Kevin Douglas Grant |
December 8, 2010 | 11:27 a.m. PST

Executive Editor

How bad is California's budget crisis?

Even worse than we thought, the Legislative Analyst's Office revealed Wednesday in a forum hosted by Governor-elect Jerry Brown in Sacramento.

Although the budget deficit currently stands at $6.1 billion, it will more than quadruple in the next fiscal year to an estimated $28.1 billion.

There are many reasons for profound gap between state revenues and expenditures, with the recession just the latest culprit in an ongoing mess.

"We went into the recession in very poor fiscal shape," said legislative analyst Mac Taylor.

The California Independent Voter Network explains

"For years, California has relied on temporary taxes and spending cuts, accounting tricks and subterfuges, and taking money from one area to fund another. But these are temporary fixes and do not solve the underlying problems.
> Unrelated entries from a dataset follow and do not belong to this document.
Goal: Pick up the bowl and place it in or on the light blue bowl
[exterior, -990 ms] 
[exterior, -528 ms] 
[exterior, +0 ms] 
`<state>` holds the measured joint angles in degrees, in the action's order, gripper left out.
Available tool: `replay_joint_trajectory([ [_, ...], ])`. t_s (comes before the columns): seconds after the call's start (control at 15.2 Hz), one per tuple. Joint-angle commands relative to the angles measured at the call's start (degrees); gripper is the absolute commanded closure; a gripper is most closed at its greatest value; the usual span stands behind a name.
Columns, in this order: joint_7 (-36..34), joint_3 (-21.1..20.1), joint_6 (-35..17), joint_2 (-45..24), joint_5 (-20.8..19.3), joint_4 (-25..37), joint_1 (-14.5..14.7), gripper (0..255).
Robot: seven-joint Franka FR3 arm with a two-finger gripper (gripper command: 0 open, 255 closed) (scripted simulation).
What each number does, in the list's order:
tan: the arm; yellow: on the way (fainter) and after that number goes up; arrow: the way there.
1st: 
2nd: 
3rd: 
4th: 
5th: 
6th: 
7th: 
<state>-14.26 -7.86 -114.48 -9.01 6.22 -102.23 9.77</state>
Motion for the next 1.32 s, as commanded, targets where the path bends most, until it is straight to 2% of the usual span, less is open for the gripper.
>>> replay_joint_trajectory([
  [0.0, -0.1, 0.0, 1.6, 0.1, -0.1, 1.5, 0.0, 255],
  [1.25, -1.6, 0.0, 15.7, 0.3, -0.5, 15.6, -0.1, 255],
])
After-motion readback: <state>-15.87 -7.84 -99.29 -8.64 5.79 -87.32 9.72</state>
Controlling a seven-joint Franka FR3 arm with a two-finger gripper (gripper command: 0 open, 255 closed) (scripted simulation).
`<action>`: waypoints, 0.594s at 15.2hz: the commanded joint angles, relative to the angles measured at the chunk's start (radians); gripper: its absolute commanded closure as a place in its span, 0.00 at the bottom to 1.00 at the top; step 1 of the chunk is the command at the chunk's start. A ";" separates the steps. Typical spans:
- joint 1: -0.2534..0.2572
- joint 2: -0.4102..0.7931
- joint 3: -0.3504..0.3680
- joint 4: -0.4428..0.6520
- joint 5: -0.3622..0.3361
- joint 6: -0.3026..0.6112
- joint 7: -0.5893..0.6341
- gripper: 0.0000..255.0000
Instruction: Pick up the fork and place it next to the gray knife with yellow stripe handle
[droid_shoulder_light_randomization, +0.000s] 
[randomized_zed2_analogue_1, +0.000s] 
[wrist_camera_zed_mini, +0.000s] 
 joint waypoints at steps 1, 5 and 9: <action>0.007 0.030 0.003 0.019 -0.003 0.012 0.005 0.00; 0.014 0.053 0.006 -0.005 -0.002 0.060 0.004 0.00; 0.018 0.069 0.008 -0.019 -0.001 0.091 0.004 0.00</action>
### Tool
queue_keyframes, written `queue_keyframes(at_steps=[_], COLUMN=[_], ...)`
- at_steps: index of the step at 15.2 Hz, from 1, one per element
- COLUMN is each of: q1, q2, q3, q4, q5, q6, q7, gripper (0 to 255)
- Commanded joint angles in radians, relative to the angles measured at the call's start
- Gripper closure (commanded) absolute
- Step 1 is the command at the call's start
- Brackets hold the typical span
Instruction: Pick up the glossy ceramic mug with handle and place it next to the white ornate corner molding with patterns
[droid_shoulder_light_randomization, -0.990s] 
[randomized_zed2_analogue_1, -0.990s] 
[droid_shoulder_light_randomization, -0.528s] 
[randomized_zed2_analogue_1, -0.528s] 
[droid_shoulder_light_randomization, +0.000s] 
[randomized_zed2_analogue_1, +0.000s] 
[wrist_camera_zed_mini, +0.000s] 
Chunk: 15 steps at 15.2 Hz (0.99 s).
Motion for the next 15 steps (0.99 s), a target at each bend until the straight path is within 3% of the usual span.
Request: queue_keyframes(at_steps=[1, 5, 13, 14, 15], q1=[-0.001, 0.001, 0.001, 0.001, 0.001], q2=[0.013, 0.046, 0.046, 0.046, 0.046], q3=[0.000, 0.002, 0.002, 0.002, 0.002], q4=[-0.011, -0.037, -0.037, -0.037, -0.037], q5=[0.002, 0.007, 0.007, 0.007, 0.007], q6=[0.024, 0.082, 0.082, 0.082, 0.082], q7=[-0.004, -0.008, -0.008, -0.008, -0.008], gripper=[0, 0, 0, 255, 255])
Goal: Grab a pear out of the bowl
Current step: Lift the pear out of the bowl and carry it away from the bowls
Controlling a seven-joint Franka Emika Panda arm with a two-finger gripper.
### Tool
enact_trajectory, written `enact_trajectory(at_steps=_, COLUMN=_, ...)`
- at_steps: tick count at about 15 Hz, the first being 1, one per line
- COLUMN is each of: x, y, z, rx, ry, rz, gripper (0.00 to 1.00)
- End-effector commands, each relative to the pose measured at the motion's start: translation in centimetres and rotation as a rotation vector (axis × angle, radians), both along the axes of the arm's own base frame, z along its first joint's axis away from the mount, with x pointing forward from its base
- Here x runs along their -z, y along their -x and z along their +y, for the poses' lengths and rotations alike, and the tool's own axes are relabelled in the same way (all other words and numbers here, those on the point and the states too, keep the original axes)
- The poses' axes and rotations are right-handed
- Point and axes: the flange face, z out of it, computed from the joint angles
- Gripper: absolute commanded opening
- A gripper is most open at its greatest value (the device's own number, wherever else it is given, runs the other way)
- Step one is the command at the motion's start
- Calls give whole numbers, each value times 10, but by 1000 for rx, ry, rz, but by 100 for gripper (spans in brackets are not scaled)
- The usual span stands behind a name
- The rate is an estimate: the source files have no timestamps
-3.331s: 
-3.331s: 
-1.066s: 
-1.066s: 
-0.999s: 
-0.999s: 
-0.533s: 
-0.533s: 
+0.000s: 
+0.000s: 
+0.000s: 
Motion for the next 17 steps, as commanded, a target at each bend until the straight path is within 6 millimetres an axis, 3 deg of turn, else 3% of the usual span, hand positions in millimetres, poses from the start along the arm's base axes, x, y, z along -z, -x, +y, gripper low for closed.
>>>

It's not just the legislature that is detached from reality. A recent poll showed that California voters don't want new taxes, and support spending cuts as long as they aren't in education or health care."

California's personal income tax revenues are down about 30 percent, with sales and corporate tax revenues down 20 percent each.  The unemployment rate is still among the highest in the nation.  And it's legacy of borrowing has situated the state under a heap of crushing debt. 

"We're borrowing just to keep going," Brown said. "And at some point you can't do that."

Panelists made it clear that major spending cuts will be necessary to begin balancing the budget.  As it stands, 40 percent of state expenditures go to education and 22 percent to health care.  The state employee payroll accounts for $9.2 billion, with about two thirds going to corrections. 

Although Brown told legislators, analysts and and journalists at the outset that the forum's purpose was not to find solutions, the audience became impatient after an hour of presented statistics.

State Republican leaders began to prod Brown about unemployment, state spending and tax increases, questions which Brown mostly dodged.  Instead, he focused on common ground.

"Our backs are to the wall," he said. "People will have to overcome their ideological predilections. There is a zone of potential common agreement."

Key takeaways from the discussion thus far: California was already digging itself a hole, but the recession turned it into a chasm.

An understatement from Brown: "In the three previous recessions, they never got as bad and they never took as long.  And that puts us in a very unique situation." 

Indeed, the Legislative Analyst's Office predicts California will not regain its lost jobs until 2015.  At the same time, Brown faces a State Legislature divided about how to best rectify the crisis.  He'll need to get both parties on board, plus an equally difficult group: California voters.